Monitoring wire-server using Prometheus and Grafana¶
Introduction¶
The following instructions detail the installation of a monitoring system consisting of a Prometheus instance and corresponding Alert Manager in addition to a Grafana instance for viewing dashboards related to cluster and wire-services health.
Prerequisites¶
You need to have wire-server installed, see either of
How to install Prometheus and Grafana on Kubernetes using Helm¶
Note: the following makes use of overrides for helm charts. You may wish to read :ref:`understand-helm-overrides` first.
Create an override file:
mkdir -p wire-server-metrics
curl -sSL https://raw.githubusercontent.com/wireapp/wire-server-deploy/master/values/wire-server-metrics/demo-values.example.yaml > wire-server-metrics/values.yaml
And edit this file by editing/uncommenting as needed with respect to the next sections.
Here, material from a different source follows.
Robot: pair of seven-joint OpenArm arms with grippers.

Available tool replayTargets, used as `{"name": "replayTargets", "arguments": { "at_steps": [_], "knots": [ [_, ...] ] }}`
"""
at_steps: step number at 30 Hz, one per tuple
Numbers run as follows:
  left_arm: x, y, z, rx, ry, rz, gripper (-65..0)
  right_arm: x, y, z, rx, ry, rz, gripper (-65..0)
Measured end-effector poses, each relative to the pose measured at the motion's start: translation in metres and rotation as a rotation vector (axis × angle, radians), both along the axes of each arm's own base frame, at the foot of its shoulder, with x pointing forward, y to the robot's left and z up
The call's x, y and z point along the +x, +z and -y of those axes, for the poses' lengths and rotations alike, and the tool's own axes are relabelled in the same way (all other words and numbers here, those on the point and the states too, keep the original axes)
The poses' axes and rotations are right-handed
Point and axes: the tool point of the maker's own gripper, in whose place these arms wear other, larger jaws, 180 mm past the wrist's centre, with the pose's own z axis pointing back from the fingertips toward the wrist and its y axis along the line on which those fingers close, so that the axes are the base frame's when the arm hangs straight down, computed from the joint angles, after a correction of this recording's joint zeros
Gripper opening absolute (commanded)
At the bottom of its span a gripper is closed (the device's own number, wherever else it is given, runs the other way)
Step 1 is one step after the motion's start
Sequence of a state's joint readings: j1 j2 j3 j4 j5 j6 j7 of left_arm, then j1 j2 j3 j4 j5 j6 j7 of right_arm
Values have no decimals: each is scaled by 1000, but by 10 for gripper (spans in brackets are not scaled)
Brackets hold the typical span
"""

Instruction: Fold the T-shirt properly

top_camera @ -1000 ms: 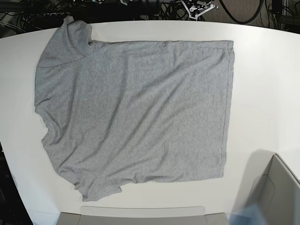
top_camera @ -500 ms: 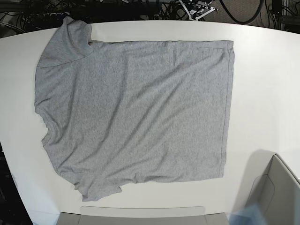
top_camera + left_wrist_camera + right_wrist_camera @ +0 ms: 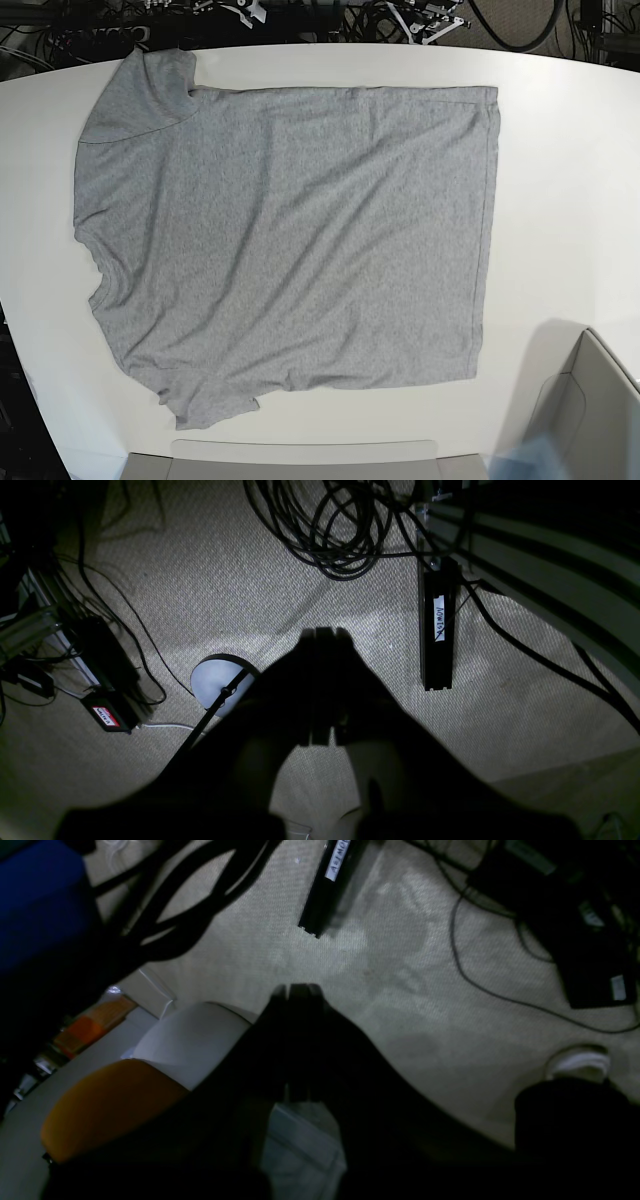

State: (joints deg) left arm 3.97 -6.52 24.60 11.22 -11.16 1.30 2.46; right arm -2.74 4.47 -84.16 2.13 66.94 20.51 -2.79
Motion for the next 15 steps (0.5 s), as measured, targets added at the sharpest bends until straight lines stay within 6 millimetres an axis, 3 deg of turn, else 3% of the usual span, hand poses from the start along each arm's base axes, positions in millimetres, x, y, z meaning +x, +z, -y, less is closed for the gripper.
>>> {"name": "replayTargets", "arguments": {
  "at_steps": [7,10,15],
  "knots": [
    [-14,0,5,-8,1,-19,-650,7,-1,14,-30,-108,6,-650],
    [-16,-1,21,-31,4,-23,-650,6,-1,23,-47,-187,2,-650],
    [-15,-1,46,-69,13,-20,-650,-12,2,55,-104,-229,-26,-650]
  ]
}}
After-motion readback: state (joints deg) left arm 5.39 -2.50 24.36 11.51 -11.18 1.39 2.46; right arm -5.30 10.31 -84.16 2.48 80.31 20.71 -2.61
The monitoring system requires disk space if you wish to be resilient to pod failure. This disk space is given to pods by using a so-called “Storage Class”. You have three options:
If you deploy on a kubernetes cluster hosted on AWS you may install the
aws-storage
helm chart which provides configurations of Storage Classes for AWS’s elastic block storage (EBS). For this, install the aws storage classes withhelm upgrade --install aws-storage wire/aws-storage --wait
.
If you’re not using AWS, but you sill want to have persistent metrics, see Using Custom Storage Classes.
If you don’t want persistence at all, see Monitoring without persistent disk.
Once you have a storage class configured (or put the override configuration to not use persistence), next we can install the monitoring suite itself.
There are a few known issues surrounding the prometheus-operator
helm chart.
You will likely have to install the Custom Resource Definitions manually
before installing the wire-server-metrics
chart:
kubectl apply -f https://raw.githubusercontent.com/coreos/prometheus-operator/d34d70de61fe8e23bb21f6948993c510496a0b31/example/prometheus-operator-crd/alertmanager.crd.yaml
kubectl apply -f https://raw.githubusercontent.com/coreos/prometheus-operator/d34d70de61fe8e23bb21f6948993c510496a0b31/example/prometheus-operator-crd/prometheus.crd.yaml
kubectl apply -f https://raw.githubusercontent.com/coreos/prometheus-operator/d34d70de61fe8e23bb21f6948993c510496a0b31/example/prometheus-operator-crd/prometheusrule.crd.yaml
kubectl apply -f https://raw.githubusercontent.com/coreos/prometheus-operator/d34d70de61fe8e23bb21f6948993c510496a0b31/example/prometheus-operator-crd/servicemonitor.crd.yaml
Now we can install the metrics chart, run the following:
helm upgrade --install wire-server-metrics wire/wire-server-metrics --wait -f wire-server-metrics/values.yaml
See the Prometheus Operator README for more information and troubleshooting help.
Adding Dashboards¶
Grafana dashboard configurations are included as JSON inside the
charts/wire-server-metrics/dashboards
directory. You may import
these via Grafana’s web UI. See Accessing
grafana.
Monitoring in a separate namespace¶
It is advisable to separate your monitoring services from your
application services. To accomplish this you may deploy
wire-server-metrics
into a separate namespace from wire-server
.
Simply provide a different namespace to the helm upgrade --install
calls with --namespace your-desired-namespace
.
The wire-server-metrics chart will monitor all wire services across all namespaces.
Accessing grafana¶
Forward a port from your localhost to the grafana service running in your cluster:
kubectl port-forward service/<release-name>-grafana 3000:80 -n <namespace>
Now you can access grafana at http://localhost:3000
The username and password are stored in the grafana
secret of your
namespace
By default this is:
username:
admin
password:
admin
Accessing prometheus¶
Forward a port from your localhost to the prometheus service running in your cluster:
kubectl port-forward service/<release-name>-prometheus 9090:9090 -n <namespace>
Now you can access prometheus at http://localhost:9090
Customization¶
Monitoring without persistent disk¶
If you wish to deploy monitoring without any persistent disk (not
recommended) you may add the following overrides to your values.yaml
file.
# This configuration switches to use memory instead of disk for metrics services
# NOTE: If the pods are killed you WILL lose all your metrics history
prometheus-operator:
grafana:
persistence:
enabled: false
prometheusSpec:
storageSpec: null
alertmanager:
alertmanagerSpec:
storage: null
Using Custom Storage Classes¶
If you’re using a provider other than AWS please reference the Kubernetes documentation on storage classes for configuring a storage class for your kubernetes cluster.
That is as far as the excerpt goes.